= Beginning of Section =

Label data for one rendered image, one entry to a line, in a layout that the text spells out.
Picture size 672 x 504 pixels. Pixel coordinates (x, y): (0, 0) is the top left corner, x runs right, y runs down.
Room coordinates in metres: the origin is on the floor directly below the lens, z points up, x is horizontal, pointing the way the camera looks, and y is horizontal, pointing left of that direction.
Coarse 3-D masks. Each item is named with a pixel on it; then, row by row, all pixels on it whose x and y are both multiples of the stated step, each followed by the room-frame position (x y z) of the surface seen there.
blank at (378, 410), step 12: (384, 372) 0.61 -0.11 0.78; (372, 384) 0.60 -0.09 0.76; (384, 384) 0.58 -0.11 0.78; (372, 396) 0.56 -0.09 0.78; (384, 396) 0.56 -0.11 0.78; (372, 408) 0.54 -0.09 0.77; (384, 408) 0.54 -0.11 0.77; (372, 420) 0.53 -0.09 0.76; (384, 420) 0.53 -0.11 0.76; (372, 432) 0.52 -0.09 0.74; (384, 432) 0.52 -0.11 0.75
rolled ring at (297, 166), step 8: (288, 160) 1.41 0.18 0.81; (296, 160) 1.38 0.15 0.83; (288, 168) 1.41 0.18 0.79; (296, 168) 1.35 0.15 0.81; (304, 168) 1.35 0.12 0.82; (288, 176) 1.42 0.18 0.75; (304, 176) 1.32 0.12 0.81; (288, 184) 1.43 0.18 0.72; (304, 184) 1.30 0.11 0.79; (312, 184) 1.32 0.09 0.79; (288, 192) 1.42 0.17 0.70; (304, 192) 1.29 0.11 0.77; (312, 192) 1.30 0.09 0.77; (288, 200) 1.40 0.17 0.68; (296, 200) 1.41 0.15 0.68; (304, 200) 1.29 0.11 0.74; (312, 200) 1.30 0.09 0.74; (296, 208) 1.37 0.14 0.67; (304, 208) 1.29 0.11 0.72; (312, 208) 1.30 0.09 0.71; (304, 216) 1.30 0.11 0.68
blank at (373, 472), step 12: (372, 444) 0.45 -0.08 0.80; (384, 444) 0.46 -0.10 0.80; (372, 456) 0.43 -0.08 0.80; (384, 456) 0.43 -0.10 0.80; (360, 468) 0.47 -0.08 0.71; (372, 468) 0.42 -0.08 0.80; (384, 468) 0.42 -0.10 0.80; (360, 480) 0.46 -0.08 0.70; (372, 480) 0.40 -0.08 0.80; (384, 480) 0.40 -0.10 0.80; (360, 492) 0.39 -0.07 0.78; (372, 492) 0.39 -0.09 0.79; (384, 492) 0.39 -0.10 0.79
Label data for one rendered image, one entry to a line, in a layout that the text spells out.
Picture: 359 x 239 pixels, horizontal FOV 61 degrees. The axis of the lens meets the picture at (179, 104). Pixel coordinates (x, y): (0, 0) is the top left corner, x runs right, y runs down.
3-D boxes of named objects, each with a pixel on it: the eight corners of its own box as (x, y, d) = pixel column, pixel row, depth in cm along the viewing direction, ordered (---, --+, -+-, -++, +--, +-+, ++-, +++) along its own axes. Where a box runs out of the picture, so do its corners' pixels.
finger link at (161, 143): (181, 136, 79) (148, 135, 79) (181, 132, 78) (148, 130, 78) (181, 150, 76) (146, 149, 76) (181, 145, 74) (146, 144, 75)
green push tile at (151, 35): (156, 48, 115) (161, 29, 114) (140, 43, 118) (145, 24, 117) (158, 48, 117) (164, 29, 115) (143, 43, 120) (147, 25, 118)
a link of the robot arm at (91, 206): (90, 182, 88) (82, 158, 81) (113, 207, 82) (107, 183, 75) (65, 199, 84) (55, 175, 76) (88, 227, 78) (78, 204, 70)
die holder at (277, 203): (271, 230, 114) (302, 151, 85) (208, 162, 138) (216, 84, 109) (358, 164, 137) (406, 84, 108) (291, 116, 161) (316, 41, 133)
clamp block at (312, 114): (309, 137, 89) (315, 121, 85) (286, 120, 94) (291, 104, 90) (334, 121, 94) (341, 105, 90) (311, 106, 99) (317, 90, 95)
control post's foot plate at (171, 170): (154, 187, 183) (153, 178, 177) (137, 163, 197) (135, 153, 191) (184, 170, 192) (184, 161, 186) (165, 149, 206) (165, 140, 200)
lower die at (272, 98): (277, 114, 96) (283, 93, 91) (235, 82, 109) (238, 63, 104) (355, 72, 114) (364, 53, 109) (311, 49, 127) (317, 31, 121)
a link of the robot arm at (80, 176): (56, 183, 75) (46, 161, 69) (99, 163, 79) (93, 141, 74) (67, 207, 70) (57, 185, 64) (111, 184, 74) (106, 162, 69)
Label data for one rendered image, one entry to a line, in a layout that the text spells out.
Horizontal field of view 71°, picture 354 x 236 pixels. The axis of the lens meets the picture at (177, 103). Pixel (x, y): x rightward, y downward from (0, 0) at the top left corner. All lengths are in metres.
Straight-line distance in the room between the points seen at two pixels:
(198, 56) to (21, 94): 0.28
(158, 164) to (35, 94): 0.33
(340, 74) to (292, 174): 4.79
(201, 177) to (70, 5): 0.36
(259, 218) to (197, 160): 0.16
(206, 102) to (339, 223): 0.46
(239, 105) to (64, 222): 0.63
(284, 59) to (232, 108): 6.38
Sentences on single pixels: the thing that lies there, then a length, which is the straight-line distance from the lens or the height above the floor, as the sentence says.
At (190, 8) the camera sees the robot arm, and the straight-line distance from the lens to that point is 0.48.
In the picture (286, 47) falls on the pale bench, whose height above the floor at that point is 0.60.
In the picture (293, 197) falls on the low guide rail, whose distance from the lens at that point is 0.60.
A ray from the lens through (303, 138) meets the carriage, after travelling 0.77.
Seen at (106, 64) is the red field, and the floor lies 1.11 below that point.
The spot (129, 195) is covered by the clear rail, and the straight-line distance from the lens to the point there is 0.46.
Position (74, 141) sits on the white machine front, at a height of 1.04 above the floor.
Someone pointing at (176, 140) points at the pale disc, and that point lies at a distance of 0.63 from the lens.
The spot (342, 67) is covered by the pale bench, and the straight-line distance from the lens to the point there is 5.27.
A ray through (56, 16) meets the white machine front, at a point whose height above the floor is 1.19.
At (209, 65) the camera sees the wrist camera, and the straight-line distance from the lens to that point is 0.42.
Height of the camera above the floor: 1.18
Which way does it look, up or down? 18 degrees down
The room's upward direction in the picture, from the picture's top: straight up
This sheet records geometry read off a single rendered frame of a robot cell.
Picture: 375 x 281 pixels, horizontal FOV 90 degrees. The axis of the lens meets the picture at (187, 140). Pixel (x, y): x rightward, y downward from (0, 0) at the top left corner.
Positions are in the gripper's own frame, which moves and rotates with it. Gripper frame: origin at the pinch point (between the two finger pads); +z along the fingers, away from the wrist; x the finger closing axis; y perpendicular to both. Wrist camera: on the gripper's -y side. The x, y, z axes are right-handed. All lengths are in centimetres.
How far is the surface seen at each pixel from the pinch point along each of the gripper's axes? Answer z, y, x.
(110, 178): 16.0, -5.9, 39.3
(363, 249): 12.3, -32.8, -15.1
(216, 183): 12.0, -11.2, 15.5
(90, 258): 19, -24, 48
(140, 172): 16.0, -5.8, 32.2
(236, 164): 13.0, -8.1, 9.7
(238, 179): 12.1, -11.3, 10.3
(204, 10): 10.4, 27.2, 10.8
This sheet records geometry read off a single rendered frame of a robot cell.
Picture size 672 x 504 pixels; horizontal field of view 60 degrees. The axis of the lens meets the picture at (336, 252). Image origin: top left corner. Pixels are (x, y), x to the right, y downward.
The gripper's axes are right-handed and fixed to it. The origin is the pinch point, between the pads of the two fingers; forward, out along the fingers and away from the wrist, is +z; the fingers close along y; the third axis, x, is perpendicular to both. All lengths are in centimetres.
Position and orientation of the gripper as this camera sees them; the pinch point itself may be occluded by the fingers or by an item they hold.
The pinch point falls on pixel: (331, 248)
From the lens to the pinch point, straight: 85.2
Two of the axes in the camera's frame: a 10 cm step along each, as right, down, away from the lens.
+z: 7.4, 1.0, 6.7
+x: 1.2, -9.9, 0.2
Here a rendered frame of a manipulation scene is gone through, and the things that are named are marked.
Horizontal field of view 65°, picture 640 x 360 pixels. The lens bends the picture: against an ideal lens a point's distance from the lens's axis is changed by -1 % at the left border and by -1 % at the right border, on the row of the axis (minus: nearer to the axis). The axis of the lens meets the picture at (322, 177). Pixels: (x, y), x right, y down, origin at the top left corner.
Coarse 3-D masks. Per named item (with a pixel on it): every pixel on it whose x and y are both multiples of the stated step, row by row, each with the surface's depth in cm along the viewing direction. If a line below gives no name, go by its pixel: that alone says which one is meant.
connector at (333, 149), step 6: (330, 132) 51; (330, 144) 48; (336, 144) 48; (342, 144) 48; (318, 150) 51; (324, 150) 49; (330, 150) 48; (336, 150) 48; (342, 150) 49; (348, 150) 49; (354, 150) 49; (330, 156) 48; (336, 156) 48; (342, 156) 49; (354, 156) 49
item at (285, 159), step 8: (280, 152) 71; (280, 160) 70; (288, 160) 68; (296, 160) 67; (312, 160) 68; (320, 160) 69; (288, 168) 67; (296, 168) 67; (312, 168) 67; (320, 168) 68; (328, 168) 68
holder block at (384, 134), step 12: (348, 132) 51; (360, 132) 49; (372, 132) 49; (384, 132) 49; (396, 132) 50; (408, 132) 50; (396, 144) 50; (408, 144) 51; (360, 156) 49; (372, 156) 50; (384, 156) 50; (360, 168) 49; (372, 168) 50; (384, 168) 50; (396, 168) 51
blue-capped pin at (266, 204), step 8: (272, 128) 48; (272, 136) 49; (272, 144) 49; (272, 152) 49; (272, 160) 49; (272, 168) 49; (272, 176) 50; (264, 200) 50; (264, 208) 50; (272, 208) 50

= End of Section =

▶ Work item
Search the listing above for the lines with "In the picture (286, 47)" and "The spot (342, 67)", then output those lines and all lines between them exactly.

▶ Task output
In the picture (286, 47) falls on the pale bench, whose height above the floor at that point is 0.60.
In the picture (293, 197) falls on the low guide rail, whose distance from the lens at that point is 0.60.
A ray from the lens through (303, 138) meets the carriage, after travelling 0.77.
Seen at (106, 64) is the red field, and the floor lies 1.11 below that point.
The spot (129, 195) is covered by the clear rail, and the straight-line distance from the lens to the point there is 0.46.
Position (74, 141) sits on the white machine front, at a height of 1.04 above the floor.
Someone pointing at (176, 140) points at the pale disc, and that point lies at a distance of 0.63 from the lens.
The spot (342, 67) is covered by the pale bench, and the straight-line distance from the lens to the point there is 5.27.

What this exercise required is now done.